Wie gesagt, die 4 Grundrechenarten funktionieren im Prinzip genauso. Schau mal wie weit du kommst.
Allerdings ist es in diesem Beispiel wohl sinnvoller double statt int zu verwenden, da eine Komma-Zahl zu erwarten ist  :wink:


----------



## Gast (13. Mai 2007)

wie kann ich denn die zinseszinsrechnung in einer formel darstellen in dem java programm


----------



## Jango (13. Mai 2007)

Gast hat gesagt.:
			
		

> wie kann ich denn die zinseszinsrechnung in einer formel darstellen in dem java programm



Genauso, als würdest du es per Hand ausrechnen (ohne Programm). Nur hier nimmst du Variable - weist ihnen Werte zu, rechnest es aus und gibst es mit der dir schon bekannten Methode aus.
Und wieso Zinseszins?

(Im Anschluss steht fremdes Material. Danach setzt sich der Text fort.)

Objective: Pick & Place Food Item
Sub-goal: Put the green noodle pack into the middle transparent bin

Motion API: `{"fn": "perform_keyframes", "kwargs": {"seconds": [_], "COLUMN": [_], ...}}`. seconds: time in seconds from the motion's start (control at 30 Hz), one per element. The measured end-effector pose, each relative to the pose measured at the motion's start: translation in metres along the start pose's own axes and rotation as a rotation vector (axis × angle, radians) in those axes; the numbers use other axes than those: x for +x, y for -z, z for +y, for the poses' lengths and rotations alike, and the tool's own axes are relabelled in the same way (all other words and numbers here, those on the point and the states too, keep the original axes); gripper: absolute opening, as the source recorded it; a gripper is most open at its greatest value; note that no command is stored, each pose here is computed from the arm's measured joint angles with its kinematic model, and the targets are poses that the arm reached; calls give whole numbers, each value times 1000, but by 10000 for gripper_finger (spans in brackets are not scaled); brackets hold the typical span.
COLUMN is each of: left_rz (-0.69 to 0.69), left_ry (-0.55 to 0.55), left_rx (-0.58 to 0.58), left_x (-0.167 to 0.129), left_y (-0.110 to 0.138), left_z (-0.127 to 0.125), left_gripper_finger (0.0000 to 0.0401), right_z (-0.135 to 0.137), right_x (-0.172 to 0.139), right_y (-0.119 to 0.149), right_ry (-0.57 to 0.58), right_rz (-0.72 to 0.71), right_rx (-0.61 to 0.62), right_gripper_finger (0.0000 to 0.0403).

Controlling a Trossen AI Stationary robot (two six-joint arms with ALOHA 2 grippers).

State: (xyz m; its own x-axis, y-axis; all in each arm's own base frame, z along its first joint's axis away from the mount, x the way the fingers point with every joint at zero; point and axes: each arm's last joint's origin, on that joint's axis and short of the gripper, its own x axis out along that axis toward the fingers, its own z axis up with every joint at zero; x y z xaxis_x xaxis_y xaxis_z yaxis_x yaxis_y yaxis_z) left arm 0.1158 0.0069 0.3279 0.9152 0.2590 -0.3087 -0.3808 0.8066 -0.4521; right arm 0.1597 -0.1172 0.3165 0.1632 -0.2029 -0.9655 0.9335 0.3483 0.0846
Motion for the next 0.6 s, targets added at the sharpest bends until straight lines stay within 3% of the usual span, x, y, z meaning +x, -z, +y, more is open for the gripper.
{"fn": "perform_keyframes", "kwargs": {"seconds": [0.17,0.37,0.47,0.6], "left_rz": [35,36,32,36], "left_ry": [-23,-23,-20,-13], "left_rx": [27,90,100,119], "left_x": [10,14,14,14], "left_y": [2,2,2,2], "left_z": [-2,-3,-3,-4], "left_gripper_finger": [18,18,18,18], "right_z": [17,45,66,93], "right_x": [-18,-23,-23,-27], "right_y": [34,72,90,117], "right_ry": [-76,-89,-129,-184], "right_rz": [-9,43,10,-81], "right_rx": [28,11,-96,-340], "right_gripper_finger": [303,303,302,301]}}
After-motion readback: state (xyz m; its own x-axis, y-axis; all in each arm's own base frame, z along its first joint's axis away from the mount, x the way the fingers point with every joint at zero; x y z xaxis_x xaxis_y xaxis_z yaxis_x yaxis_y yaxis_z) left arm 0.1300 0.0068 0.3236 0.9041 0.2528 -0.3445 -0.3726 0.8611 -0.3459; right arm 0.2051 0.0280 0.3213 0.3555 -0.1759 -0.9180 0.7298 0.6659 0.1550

In deiner Aufgabe steht doch gar nichts von Zinseszins.  ???:L


----------



## stev.glasow (13. Mai 2007)

ich verschieb das mal. du sollst selber drüber nachdenken(lese, versuchen, ...) wir machen hier keine hausaufgaben, sondern weisen auf fehler hin oder geben denkanstöße. 
und wenn du noch einmal fragst ob dir das jemand macht ist der thread zu.


----------



## Drag (9. Jan 2008)

Da du meinst du kennst die Formeln setzt du die einfach da ein bei zahl=1+1


----------



## Gast (27. Jan 2008)

public class zinsen {

	public static double zinsrechnung(double zinssatz, int jahre,
			double guthaben) {
		while (jahre > 0) {
			guthaben += (guthaben * zinssatz);
			// System.out.println(guthaben);
			jahre--;
		}
		return guthaben;
	}

	public static void main(String[] args) {
		System.out.println(zinsrechnung(0.05, 105, 5));
	}
}


----------